JORNAL DO BRASIL
Agora foi para valer. O presidente Lula deu a senha quando acusou a imprensa de atuar como partido político e as centrais sindicais aproveitaram a deixa para entrar na cena eleitoral como tropa de choque. Montado o quadro, a retórica presidencial insuflou o eco sindicalista e autorizou a suspeita de que se aproximava a oportunidade de coordenar ameaças, propagar a intimidação e seguir em frente. O espalhafato deu a medida da irracionalidade em curso. Pairou no ar irrespirável a expectativa de chumbo grosso por conta da prestação de serviço desnecessário, pois as pesquisas apontam resultado favorável à candidata oficial que, com perdão da palavra, anda botando preferência pelo ladrão.
A exibição de força é recurso comprometedor para quem conta, já no primeiro turno, com a maioria de votos (prometidos pelas pesquisas) suficiente para evitar a segunda prova de fogo. A exaltação presidencial, aumentada pelo receio de ocorrer a necessidade de voltar às urnas (um efeito democrático que não se destina a humilhar nenhum candidato), excedeu a racionalidade e gerou a suspeita de algo emboscado na primeira curva do percurso. Nesta encenação da fábula de La Fontaine, o papel principal coube ao presidente Lula, na pele do lobo: as pesquisas mostram a candidata Dilma Rousseff a montante do candidato José Serra e, portanto, desautorizam a alegação petista de que os jornais – vá lá, a mídia - excedem o direito de informar e opinar, e mandam às favas a versão de que os meios de comunicação usurpam o papel de partidos políticos. A diferença está no palanque oficial (e não à margem do riacho que irriga a fábula): ela, Dilma, na parte superior e ele, Serra, embaixo nas pesquisas. E, por mais que Lula deblatere, não há rio que corra para cima por mais que Lula desafine. A conclusão, como qualquer riacho que se preze, se encaminha para onde desembocam todas as suspeitas que levaram água abaixo sofismas e desculpas esfarrapadas.

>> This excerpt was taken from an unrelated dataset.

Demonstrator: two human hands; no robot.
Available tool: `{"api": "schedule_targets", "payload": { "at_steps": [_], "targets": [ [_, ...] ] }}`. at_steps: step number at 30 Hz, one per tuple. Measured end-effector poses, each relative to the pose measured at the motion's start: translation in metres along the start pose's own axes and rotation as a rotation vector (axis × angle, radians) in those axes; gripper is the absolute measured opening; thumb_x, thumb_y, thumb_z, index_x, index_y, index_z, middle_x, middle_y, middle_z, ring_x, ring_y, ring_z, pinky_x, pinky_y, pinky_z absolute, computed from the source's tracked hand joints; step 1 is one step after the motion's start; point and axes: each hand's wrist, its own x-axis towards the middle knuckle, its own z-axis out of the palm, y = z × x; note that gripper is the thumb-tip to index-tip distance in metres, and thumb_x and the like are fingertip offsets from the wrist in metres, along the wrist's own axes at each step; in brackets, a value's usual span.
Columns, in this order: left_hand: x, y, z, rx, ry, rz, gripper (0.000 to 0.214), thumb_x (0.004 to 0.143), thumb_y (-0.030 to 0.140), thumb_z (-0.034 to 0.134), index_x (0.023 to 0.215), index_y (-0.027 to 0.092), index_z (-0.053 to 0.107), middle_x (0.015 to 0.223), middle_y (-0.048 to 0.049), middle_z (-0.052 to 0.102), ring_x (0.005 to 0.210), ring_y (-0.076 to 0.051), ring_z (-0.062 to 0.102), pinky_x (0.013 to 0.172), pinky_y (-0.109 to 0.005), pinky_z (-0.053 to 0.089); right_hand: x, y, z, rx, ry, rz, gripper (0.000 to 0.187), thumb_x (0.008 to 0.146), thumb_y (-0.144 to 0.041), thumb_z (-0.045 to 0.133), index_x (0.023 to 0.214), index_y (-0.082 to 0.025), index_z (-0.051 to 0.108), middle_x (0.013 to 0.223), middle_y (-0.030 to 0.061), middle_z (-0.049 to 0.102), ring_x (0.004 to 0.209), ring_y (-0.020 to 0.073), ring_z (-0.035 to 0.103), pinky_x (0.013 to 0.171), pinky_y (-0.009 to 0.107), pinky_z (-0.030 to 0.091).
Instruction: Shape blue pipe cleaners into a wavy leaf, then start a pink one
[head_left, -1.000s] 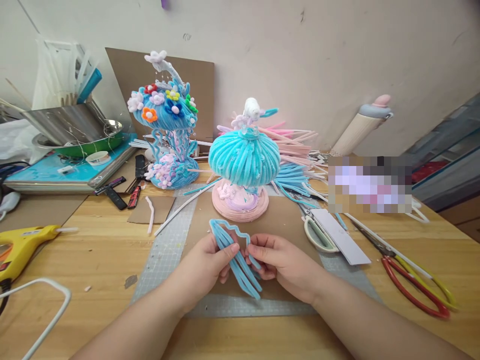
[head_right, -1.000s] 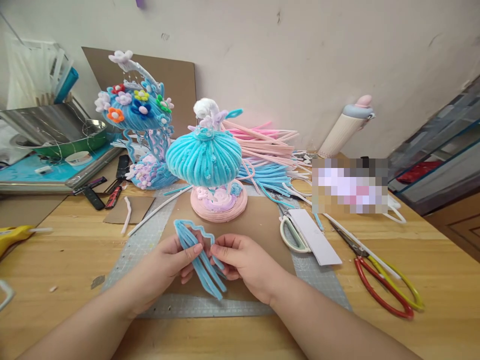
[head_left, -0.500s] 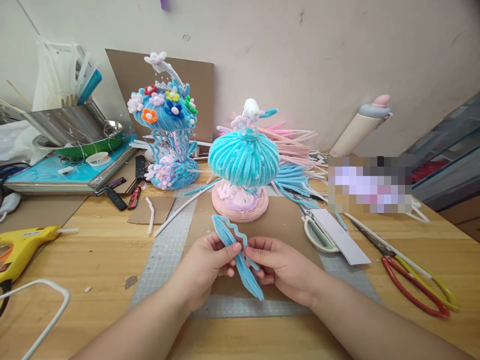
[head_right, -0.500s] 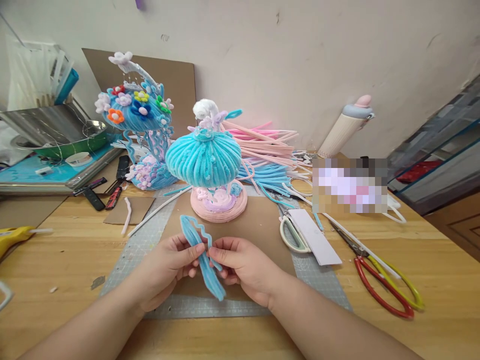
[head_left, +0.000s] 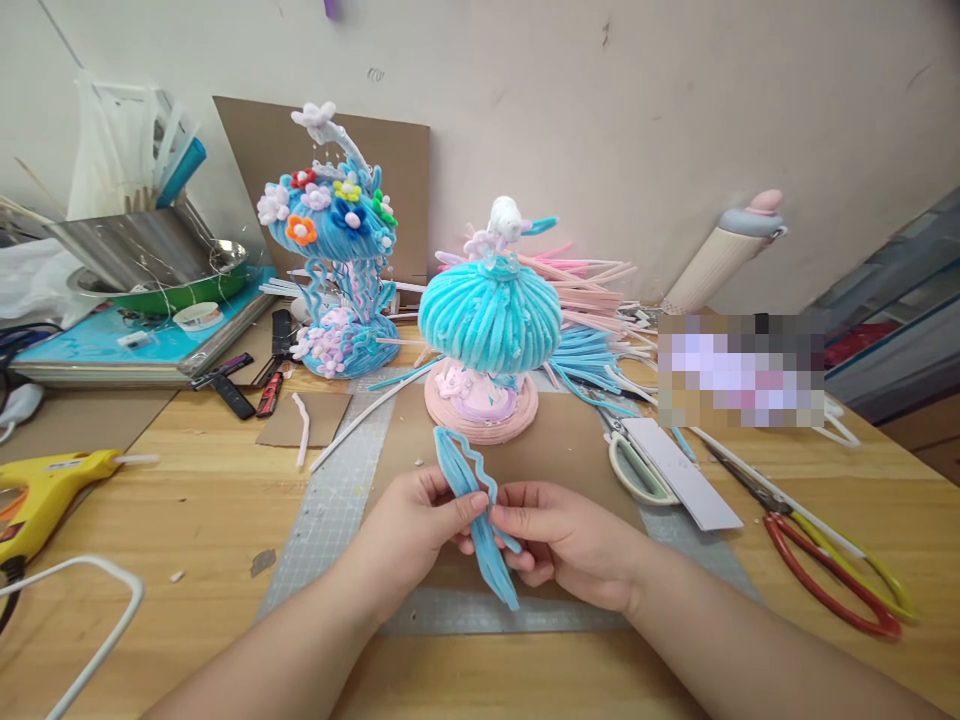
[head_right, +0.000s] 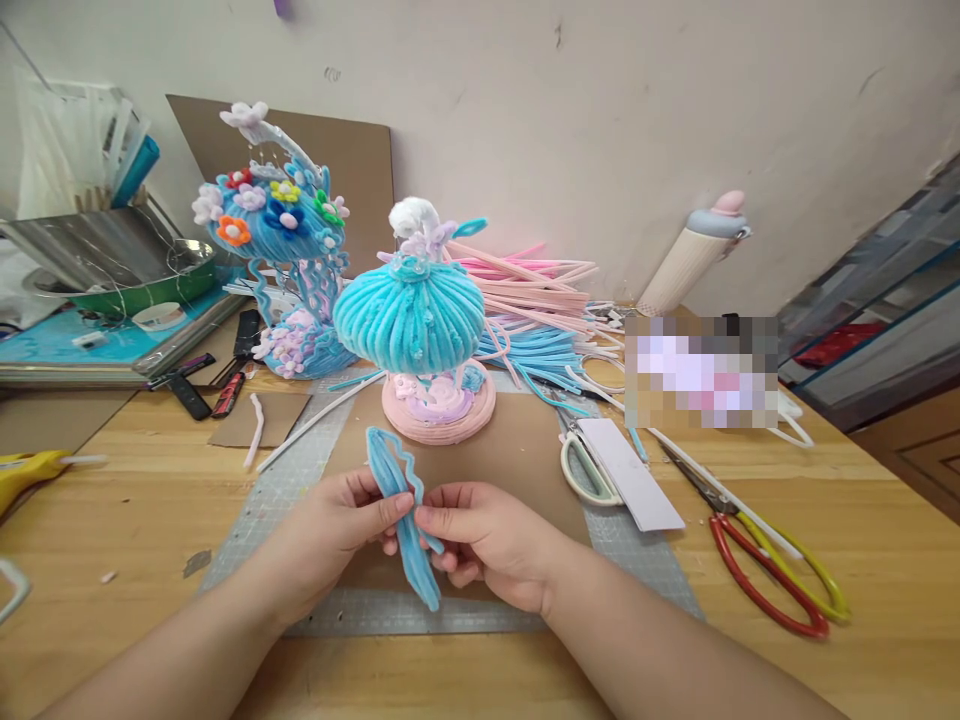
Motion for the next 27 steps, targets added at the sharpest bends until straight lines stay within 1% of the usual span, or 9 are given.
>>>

Se o presidente Lula quiser salvar mais do que as aparências, valendo-se mais uma vez da alegação de que deve sua eleição à liberdade de imprensa, não pode esquecer que as centrais sindicais têm precedência na sua biografia, mas lhes falta autorização legal para assumir função de instrumento político. São as centrais sindicais, e não os meios de comunicação, que, no passo maior do que as pernas, invadem trilha exclusiva de agremiações políticas e passam por cima das convenções. O clima de agouro não melhora a posição enfática do sindicalismo que aceita o papel de agente estatal e se encarrega da missão de atravessar o espaço democrático em passo de ganso. A diferença entre a ameaça e a ação desce dos palanques, mas para fazer plantão à beira do riacho da fábula de La Fontaine.
Em dois mandatos - do mensalão detonado no primeiro mandato de Lula, à multiplicação da propina que, já no segundo, correu solta nas cercanias da Casa Civil - o ufanismo inflou o governo e subiu à cabeça do presidente Lula, mas se recusa a descer. O espírito do Conde de Afonso Celso baixou sobre o presidente e o liberou de todos os cuidados, dos gramaticais aos retóricos.
Os entendidos na variação do humor presidencial oferecem desconto de 50 por cento na dose de intolerância oficial com a liberdade de imprensa, e lembram que, para chegar a 2012 com os trunfos para se candidatar, o presidente Lula não comprometeria o patrimônio eleitoral que acumulou em intenções de votos. À democracia nem sempre basta parecer. À oposição competia utilizar sua farta capacidade ociosa e aplicar-se às funções que os eleitores lhe atribuíram.A verdade é que, se a oposição não tivesse sido tão displicente no exercício das suas responsabilidades, não haveria espaço para o que se vê e se ouve sobre matéria historicamente vencida.